Canadian Jewish entrepreneur and politician

Ezekiel Hart (15 May 1770 – 16 September 1843) was an entrepreneur and politician in British North America. He is often said to be the first Jew to be elected to public office in the British Empire.

He was elected twice by the voters of Trois-Rivières to the Legislative Assembly of Lower Canada. Some members consistently prevented him from taking his seat by observing that as a Jew, he could not take the oath of office, which included the phrase "on the true faith of a Christian".

==Biography==
=== Early life ===
Ezekiel Hart was born May 15, 1770, at Trois-Rivières, Quebec, to Dorothea and Aaron Hart. His father was a member of the British forces, and a well-known and successful businessman in Lower Canada. He obtained part of his education in the United States and, along with his brother Benjamin, served as a colonel in the militia during the American War of Independence.

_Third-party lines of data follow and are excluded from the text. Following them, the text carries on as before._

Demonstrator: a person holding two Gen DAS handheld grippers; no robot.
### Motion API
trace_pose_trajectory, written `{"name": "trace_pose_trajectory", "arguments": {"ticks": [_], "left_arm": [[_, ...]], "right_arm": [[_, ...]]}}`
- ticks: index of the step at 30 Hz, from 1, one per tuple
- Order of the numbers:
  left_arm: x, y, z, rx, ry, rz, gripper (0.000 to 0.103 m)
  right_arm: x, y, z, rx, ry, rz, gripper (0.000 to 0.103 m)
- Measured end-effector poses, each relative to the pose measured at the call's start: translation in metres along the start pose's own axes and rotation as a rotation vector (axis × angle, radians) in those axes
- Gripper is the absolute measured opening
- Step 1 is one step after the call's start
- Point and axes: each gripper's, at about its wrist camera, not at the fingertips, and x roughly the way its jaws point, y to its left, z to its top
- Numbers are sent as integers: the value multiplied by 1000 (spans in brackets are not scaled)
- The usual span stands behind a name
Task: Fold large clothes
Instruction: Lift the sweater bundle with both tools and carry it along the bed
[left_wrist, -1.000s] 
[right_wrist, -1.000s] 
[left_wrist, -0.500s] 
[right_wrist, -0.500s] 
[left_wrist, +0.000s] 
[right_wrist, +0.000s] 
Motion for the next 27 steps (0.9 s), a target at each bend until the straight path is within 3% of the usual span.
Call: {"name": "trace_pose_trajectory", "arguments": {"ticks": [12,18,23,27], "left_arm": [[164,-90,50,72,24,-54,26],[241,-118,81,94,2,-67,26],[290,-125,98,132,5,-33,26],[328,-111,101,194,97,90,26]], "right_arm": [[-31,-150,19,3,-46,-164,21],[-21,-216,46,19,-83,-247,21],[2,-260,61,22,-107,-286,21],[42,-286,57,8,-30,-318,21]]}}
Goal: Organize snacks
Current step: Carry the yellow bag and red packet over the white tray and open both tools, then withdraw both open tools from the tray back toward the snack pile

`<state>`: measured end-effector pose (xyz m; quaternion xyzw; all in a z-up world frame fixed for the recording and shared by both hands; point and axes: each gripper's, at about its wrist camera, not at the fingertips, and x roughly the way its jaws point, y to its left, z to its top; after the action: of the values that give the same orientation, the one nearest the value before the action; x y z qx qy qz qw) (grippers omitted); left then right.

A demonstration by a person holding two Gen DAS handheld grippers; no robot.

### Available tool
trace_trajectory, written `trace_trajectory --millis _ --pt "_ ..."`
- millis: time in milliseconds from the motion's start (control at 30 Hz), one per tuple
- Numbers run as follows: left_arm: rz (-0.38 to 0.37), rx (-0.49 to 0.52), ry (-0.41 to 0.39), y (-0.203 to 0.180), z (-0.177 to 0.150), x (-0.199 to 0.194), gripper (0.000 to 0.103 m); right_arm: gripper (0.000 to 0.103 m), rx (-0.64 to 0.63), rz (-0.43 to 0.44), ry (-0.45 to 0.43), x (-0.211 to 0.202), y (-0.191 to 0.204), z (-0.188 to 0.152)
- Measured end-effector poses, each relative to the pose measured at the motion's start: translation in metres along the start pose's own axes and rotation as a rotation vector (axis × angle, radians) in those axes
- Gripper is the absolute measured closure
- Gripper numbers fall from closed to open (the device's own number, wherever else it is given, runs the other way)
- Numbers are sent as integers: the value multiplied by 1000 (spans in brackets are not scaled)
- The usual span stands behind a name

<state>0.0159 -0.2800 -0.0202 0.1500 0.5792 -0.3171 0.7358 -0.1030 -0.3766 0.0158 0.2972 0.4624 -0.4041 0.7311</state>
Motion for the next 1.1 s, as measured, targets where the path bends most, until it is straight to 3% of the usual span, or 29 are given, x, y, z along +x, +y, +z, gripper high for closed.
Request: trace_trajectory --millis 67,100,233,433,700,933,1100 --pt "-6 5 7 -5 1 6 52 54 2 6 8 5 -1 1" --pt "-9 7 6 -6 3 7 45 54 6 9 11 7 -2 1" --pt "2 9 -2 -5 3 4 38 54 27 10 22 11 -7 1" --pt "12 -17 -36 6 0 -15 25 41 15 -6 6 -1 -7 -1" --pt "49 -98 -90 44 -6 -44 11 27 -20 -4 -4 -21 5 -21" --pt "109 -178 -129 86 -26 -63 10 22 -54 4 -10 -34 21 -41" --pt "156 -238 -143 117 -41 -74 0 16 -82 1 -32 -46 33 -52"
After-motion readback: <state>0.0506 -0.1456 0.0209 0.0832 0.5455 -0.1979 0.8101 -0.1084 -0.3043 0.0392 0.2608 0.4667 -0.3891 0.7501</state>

He began participating in his father's fur trade activities in 1792.

On January 29, 1794, he married Frances Lazarus, niece of Ephraim Hart. Hart and his brothers Moses and Benjamin established a brewery in Trois-Rivières, the M. and E. Hart Company, in 1796. He remained a partner for only a few years. He then went into the import and export trade, owned a general store, and acquired property. Ezekiel Hart inherited the seigneury of Bécancour and bought land at Trois-Rivières and Cap-de-la-Madeleine.

===The Hart Affair===
On 11 April 1807, Ezekiel Hart was elected to the Legislative Assembly of Lower Canada over three other candidates, obtaining 59 out of the 116 votes cast. This was not the first time a Jew had run for election: Moses Hart, Ezekiel's older brother, had run unsuccessfully for a seat in William-Henry in 1796. The election having taken place on Shabbat, Hart refused to take his oath of allegiance at that time. He would await the opening of the session of the legislature in Quebec the following January.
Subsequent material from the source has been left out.